Tough new test 'should not weaken drive' to cleaner cars
Department outlines stance
The environmental reasons for having Vehicle Registration Tax (VRT) - to encourage people to buy greener cars - should not be 'weakened' by the phased introduction of a tougher new testing system, the Department of Finance has told Motors.
Its statement comes at a time of widespread uncertainty over the impact that higher emissions figures, under the WLTP test cycle, will have on the price of new cars, ,unless the Government widens tax bands.
Several models have already risen in price as their emissions are now higher than before due to the new test, pushing them into more expensive VRT and road-tax bands.
A department statement said its position is "that the environmental rationale which underpins VRT should in no way be weakened arising from the phased introduction of WLTP and acknowledges that the CO2 values of vehicles generated from the WLTP should better reflect the emissions produced by vehicles".

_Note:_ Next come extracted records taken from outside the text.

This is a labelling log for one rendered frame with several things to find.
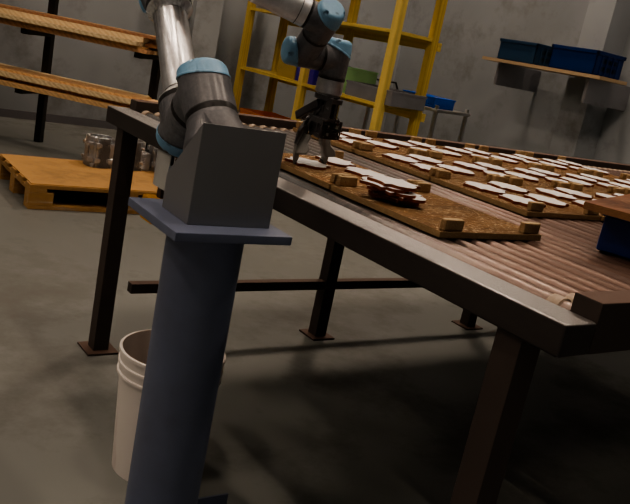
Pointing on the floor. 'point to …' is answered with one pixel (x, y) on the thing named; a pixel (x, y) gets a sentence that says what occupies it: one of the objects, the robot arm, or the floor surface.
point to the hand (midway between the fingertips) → (308, 162)
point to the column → (186, 353)
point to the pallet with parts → (76, 175)
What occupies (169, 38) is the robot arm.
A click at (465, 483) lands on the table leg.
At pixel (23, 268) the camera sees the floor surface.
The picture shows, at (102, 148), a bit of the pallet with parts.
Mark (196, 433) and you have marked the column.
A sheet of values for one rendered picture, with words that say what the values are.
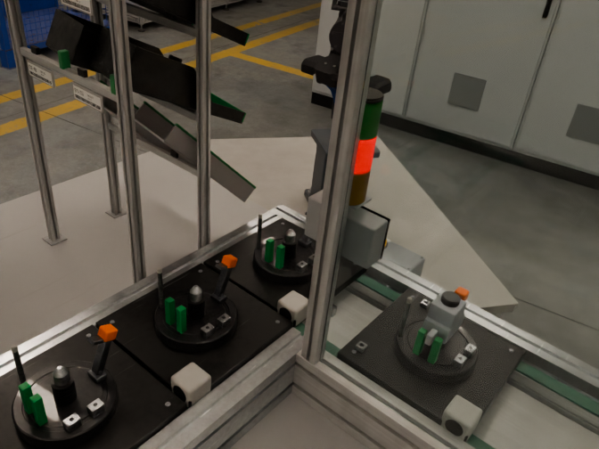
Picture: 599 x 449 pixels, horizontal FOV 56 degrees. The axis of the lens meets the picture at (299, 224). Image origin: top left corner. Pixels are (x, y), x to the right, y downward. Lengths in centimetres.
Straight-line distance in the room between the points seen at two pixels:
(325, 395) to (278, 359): 10
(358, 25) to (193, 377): 55
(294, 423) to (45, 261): 68
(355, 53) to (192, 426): 56
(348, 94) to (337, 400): 51
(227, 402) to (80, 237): 67
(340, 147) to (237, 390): 42
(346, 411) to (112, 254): 67
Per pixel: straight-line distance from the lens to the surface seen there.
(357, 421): 97
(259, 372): 94
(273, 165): 174
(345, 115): 71
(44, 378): 93
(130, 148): 99
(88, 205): 154
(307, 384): 100
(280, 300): 102
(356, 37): 68
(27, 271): 135
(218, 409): 89
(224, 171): 121
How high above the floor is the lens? 166
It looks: 33 degrees down
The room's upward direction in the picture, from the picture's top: 6 degrees clockwise

There are hopes that budgetary measures in October and late next year will lower the impact of the new test's higher emissions on VRT and road tax.
The European Commission has asked governments to widen tax bands so people do not suffer but acknowledges each country's individual right to do as it sees fit.
Adding to confusion is the timeline of phasing-in the new system in full. It is likely to pan out as follows.
September 2018: WLTP results will apply to all new car registrations from September 1; CO2 emissions and fuel consumption findings from the WLTP will be converted back to NEDC equivalent figures so owners can tax their cars during the transition to full WLTP.
January 2019: Only WLTP figures will be used for all car advertising and official labelling but the adjusted NEDC figures may still be used for motor tax purposes.
September 2019: All new registrations will be subject to RDE (real driving emissions testing). This measures pollutants emitted as cars are driven on the road. Importantly, RDE will not complement laboratory tests such as WLTP.
January 2020: The Department of Finance is expected to confirm this as the date when only WLTP figures for new cars may be used for taxation purposes.